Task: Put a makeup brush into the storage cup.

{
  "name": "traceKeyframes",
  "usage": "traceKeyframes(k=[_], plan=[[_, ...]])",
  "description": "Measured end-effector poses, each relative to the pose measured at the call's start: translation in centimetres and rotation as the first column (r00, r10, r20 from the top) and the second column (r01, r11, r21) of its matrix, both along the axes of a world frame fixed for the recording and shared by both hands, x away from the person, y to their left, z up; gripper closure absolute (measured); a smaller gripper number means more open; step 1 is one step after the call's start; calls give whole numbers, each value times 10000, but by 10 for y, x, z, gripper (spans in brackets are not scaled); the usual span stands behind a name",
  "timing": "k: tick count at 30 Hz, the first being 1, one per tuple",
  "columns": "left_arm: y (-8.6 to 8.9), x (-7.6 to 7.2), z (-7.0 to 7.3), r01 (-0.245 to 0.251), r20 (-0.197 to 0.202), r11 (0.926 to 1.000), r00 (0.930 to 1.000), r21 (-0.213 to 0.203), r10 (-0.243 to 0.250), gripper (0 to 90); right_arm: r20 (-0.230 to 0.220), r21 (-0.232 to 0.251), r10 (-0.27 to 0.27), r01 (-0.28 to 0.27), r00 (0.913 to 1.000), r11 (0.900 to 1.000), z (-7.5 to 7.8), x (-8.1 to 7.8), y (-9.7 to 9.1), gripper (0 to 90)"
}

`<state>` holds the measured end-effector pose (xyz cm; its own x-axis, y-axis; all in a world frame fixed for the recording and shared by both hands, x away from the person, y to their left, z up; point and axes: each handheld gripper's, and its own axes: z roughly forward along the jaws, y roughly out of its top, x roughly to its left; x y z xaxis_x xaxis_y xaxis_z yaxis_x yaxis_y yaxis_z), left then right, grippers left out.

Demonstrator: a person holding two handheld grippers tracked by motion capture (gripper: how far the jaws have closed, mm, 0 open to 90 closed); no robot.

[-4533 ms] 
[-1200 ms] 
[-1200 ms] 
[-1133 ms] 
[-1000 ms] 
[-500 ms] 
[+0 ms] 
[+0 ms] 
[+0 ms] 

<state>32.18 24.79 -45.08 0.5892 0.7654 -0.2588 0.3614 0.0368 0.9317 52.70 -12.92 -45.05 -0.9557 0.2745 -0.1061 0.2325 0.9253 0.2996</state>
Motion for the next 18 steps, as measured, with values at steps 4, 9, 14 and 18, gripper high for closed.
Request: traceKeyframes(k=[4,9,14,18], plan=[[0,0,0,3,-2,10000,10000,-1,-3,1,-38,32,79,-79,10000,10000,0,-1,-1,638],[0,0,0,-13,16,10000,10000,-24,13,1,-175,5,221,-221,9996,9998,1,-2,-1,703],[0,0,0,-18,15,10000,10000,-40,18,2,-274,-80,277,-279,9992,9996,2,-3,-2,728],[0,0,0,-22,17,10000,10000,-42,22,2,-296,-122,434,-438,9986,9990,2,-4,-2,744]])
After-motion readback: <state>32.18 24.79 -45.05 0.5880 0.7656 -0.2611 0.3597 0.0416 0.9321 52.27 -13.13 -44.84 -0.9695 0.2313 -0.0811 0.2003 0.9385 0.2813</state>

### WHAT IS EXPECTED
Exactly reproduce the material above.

### ANSWER TO THIS EXERCISE
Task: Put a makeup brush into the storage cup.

{
  "name": "traceKeyframes",
  "usage": "traceKeyframes(k=[_], plan=[[_, ...]])",
  "description": "Measured end-effector poses, each relative to the pose measured at the call's start: translation in centimetres and rotation as the first column (r00, r10, r20 from the top) and the second column (r01, r11, r21) of its matrix, both along the axes of a world frame fixed for the recording and shared by both hands, x away from the person, y to their left, z up; gripper closure absolute (measured); a smaller gripper number means more open; step 1 is one step after the call's start; calls give whole numbers, each value times 10000, but by 10 for y, x, z, gripper (spans in brackets are not scaled); the usual span stands behind a name",
  "timing": "k: tick count at 30 Hz, the first being 1, one per tuple",
  "columns": "left_arm: y (-8.6 to 8.9), x (-7.6 to 7.2), z (-7.0 to 7.3), r01 (-0.245 to 0.251), r20 (-0.197 to 0.202), r11 (0.926 to 1.000), r00 (0.930 to 1.000), r21 (-0.213 to 0.203), r10 (-0.243 to 0.250), gripper (0 to 90); right_arm: r20 (-0.230 to 0.220), r21 (-0.232 to 0.251), r10 (-0.27 to 0.27), r01 (-0.28 to 0.27), r00 (0.913 to 1.000), r11 (0.900 to 1.000), z (-7.5 to 7.8), x (-8.1 to 7.8), y (-9.7 to 9.1), gripper (0 to 90)"
}

`<state>` holds the measured end-effector pose (xyz cm; its own x-axis, y-axis; all in a world frame fixed for the recording and shared by both hands, x away from the person, y to their left, z up; point and axes: each handheld gripper's, and its own axes: z roughly forward along the jaws, y roughly out of its top, x roughly to its left; x y z xaxis_x xaxis_y xaxis_z yaxis_x yaxis_y yaxis_z), left then right, grippers left out.

Demonstrator: a person holding two handheld grippers tracked by motion capture (gripper: how far the jaws have closed, mm, 0 open to 90 closed); no robot.

[-4533 ms] 
[-1200 ms] 
[-1200 ms] 
[-1133 ms] 
[-1000 ms] 
[-500 ms] 
[+0 ms] 
[+0 ms] 
[+0 ms] 

<state>32.18 24.79 -45.08 0.5892 0.7654 -0.2588 0.3614 0.0368 0.9317 52.70 -12.92 -45.05 -0.9557 0.2745 -0.1061 0.2325 0.9253 0.2996</state>
Motion for the next 18 steps, as measured, with values at steps 4, 9, 14 and 18, gripper high for closed.
Request: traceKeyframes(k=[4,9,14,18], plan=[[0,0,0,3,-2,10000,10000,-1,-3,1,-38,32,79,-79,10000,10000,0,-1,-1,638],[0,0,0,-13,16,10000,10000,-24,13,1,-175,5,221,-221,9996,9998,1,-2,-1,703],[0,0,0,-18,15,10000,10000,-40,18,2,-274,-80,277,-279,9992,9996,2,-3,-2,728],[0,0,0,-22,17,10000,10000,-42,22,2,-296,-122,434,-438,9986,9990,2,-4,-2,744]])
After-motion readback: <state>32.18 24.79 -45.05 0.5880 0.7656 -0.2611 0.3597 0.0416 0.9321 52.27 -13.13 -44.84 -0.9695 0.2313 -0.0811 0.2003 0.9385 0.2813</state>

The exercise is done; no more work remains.